### [EXERCISE PROMPT]
Give the listing again word for word, excluding the pictures it contains.

### [DATASET SECTION]
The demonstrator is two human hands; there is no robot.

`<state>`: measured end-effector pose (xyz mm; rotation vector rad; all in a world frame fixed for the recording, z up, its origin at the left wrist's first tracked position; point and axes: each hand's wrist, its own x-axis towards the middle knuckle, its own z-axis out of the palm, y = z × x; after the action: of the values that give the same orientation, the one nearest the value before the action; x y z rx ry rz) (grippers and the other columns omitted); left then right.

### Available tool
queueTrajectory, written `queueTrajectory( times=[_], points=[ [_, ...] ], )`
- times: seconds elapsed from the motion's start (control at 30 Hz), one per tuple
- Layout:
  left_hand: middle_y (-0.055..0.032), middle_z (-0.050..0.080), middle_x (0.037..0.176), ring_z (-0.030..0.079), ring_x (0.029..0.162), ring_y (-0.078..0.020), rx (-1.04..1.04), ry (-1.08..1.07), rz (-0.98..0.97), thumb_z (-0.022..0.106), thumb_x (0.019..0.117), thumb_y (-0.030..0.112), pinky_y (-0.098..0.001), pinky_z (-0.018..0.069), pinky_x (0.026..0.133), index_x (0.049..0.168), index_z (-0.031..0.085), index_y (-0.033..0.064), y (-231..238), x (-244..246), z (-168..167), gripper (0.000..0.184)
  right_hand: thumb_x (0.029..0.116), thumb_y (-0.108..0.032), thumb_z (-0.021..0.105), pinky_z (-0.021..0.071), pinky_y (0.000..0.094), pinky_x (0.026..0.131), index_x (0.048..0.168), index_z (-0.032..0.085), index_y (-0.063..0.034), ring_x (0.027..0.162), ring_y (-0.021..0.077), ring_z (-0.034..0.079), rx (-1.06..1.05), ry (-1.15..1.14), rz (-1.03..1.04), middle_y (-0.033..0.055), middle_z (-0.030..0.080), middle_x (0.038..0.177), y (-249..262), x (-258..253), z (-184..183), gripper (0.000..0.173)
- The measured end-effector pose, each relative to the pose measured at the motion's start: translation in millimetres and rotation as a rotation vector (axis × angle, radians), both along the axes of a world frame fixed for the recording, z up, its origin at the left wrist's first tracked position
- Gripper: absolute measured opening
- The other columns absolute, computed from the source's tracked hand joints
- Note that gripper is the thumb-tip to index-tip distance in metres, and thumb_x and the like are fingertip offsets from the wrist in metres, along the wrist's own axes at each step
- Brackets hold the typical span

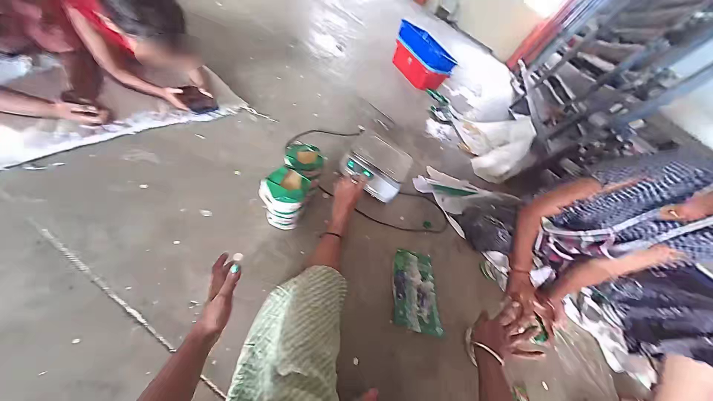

### [WRITTEN ANSWER]
The demonstrator is two human hands; there is no robot.

`<state>`: measured end-effector pose (xyz mm; rotation vector rad; all in a world frame fixed for the recording, z up, its origin at the left wrist's first tracked position; point and axes: each hand's wrist, its own x-axis towards the middle knuckle, its own z-axis out of the palm, y = z × x; after the action: of the values that give the same orientation, the one nearest the value before the action; x y z rx ry rz) (grippers and the other columns omitted); left then right.

### Available tool
queueTrajectory, written `queueTrajectory( times=[_], points=[ [_, ...] ], )`
- times: seconds elapsed from the motion's start (control at 30 Hz), one per tuple
- Layout:
  left_hand: middle_y (-0.055..0.032), middle_z (-0.050..0.080), middle_x (0.037..0.176), ring_z (-0.030..0.079), ring_x (0.029..0.162), ring_y (-0.078..0.020), rx (-1.04..1.04), ry (-1.08..1.07), rz (-0.98..0.97), thumb_z (-0.022..0.106), thumb_x (0.019..0.117), thumb_y (-0.030..0.112), pinky_y (-0.098..0.001), pinky_z (-0.018..0.069), pinky_x (0.026..0.133), index_x (0.049..0.168), index_z (-0.031..0.085), index_y (-0.033..0.064), y (-231..238), x (-244..246), z (-168..167), gripper (0.000..0.184)
  right_hand: thumb_x (0.029..0.116), thumb_y (-0.108..0.032), thumb_z (-0.021..0.105), pinky_z (-0.021..0.071), pinky_y (0.000..0.094), pinky_x (0.026..0.131), index_x (0.048..0.168), index_z (-0.032..0.085), index_y (-0.063..0.034), ring_x (0.027..0.162), ring_y (-0.021..0.077), ring_z (-0.034..0.079), rx (-1.06..1.05), ry (-1.15..1.14), rz (-1.03..1.04), middle_y (-0.033..0.055), middle_z (-0.030..0.080), middle_x (0.038..0.177), y (-249..262), x (-258..253), z (-184..183), gripper (0.000..0.173)
- The measured end-effector pose, each relative to the pose measured at the motion's start: translation in millimetres and rotation as a rotation vector (axis × angle, radians), both along the axes of a world frame fixed for the recording, z up, its origin at the left wrist's first tracked position
- Gripper: absolute measured opening
- The other columns absolute, computed from the source's tracked hand joints
- Note that gripper is the thumb-tip to index-tip distance in metres, and thumb_x and the like are fingertip offsets from the wrist in metres, along the wrist's own axes at each step
- Brackets hold the typical span

What appears above is the complete answer.